The sudden emergence of multidrug- and pan-resistant Candida auris isolates, combined with limited treatment options, poses significant global challenges in healthcare settings. Combination based therapies are promising alternative options to overcome C. auris related infections, where echinocandin and isavuconazole (ISA) combinations may be an interesting and promising approach. Understanding the molecular mechanisms underlying ISA treatment is crucial for developing novel therapeutic recommendations. Therefore, we investigated the gene transcription profiles of non-wild type (non-WT) and wild type (WT) C. auris isolates from the South Asian clade following ISA exposure using total RNA sequencing. The non-WT isolate was classified according to the previously reported tentative epidemiological cut-off value of ≤ 1 mg/L. ISA treatment resulted in the upregulation of 158 and 134 genes and the downregulation of 119 and 96 genes in the non-WT and WT isolates, respectively, compared with untreated samples. In general, ISA-treated isolates exhibited increased transcription of the transcriptional factor UPC2, the drug transporter MDR1, vacuolar calcium-ATPase PMC1, and several ergosterol biosynthesis genes.

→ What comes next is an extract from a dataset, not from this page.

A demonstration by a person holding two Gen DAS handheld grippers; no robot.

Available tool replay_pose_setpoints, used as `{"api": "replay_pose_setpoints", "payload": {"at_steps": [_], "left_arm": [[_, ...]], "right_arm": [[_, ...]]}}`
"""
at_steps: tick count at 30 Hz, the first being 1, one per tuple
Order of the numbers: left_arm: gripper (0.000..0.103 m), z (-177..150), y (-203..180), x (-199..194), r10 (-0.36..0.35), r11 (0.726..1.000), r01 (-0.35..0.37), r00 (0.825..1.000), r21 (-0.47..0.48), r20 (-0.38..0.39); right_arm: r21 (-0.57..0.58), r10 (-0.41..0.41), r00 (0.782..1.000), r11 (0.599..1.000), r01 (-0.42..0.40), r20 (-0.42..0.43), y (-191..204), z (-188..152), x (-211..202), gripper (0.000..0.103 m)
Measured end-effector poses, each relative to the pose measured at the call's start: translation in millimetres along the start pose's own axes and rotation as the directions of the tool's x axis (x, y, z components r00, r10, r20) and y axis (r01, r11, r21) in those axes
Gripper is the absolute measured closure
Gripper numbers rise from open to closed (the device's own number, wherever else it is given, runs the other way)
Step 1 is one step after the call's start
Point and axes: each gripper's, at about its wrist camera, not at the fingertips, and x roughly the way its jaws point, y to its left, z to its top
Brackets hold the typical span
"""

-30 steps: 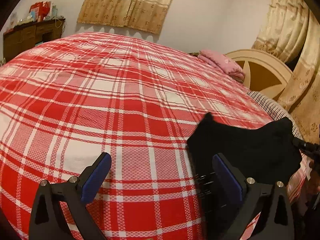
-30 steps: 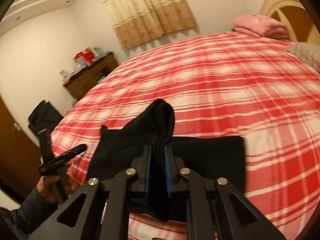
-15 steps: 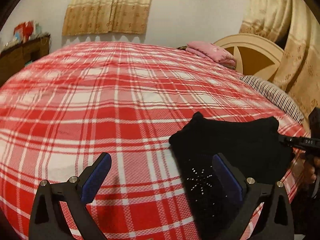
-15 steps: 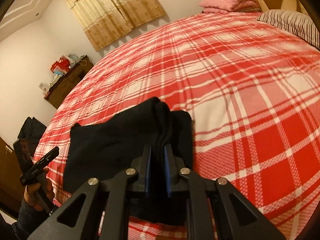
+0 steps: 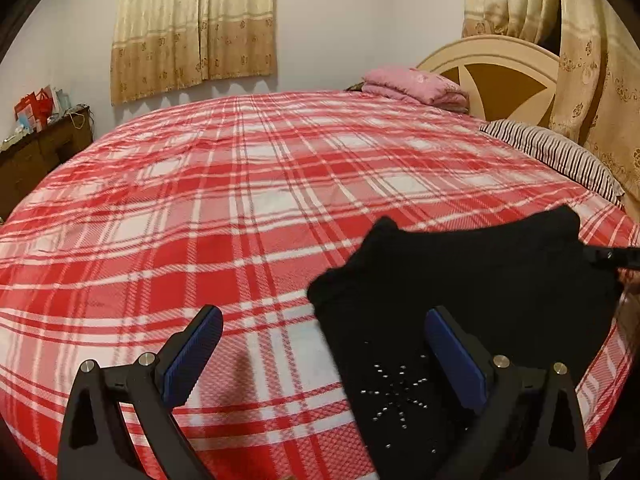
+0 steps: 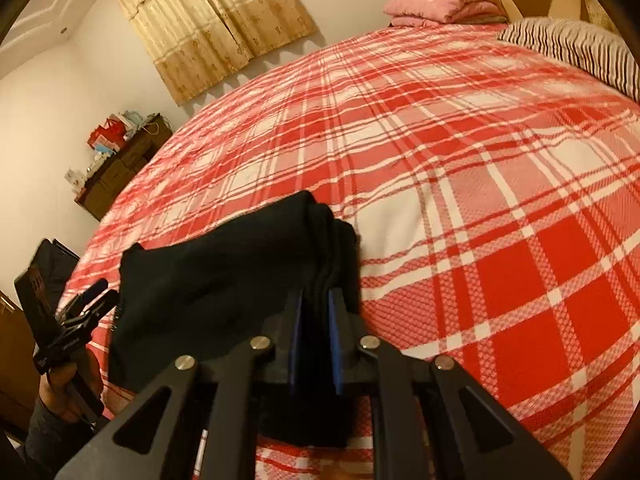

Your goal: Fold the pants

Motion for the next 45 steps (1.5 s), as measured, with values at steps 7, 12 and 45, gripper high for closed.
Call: {"api": "replay_pose_setpoints", "payload": {"at_steps": [7, 12, 45], "left_arm": [[0.001, -10, -4, 11, -0.017, 1.0, 0.016, 0.999, -0.024, -0.043], [0.001, -11, -5, 13, -0.015, 0.999, 0.013, 0.998, -0.036, -0.06], [0.001, -45, -11, -18, 0.0, 1.0, -0.001, 0.999, -0.029, -0.049]], "right_arm": [[-0.045, -0.094, 0.989, 0.994, 0.1, 0.114, 15, 6, -23, 0.056], [-0.148, 0.018, 0.987, 0.989, 0.006, 0.157, 51, 13, -25, 0.044], [-0.366, 0.083, 0.994, 0.925, -0.101, -0.065, 162, 15, 65, 0.037]]}}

The WT isolate showed pronounced enrichment of genes involved in sphingolipid biosynthesis, adhesion, and drug transport. These findings suggest that alterations in membrane lipid composition and modulation of drug efflux transporters are critical processes contributing to ISA susceptibility in case of WT isolates.

Keywords: Candida auris; SCF1 gene; Ergosterol; Isavuconazole; Multidrug resistance; Transcriptome.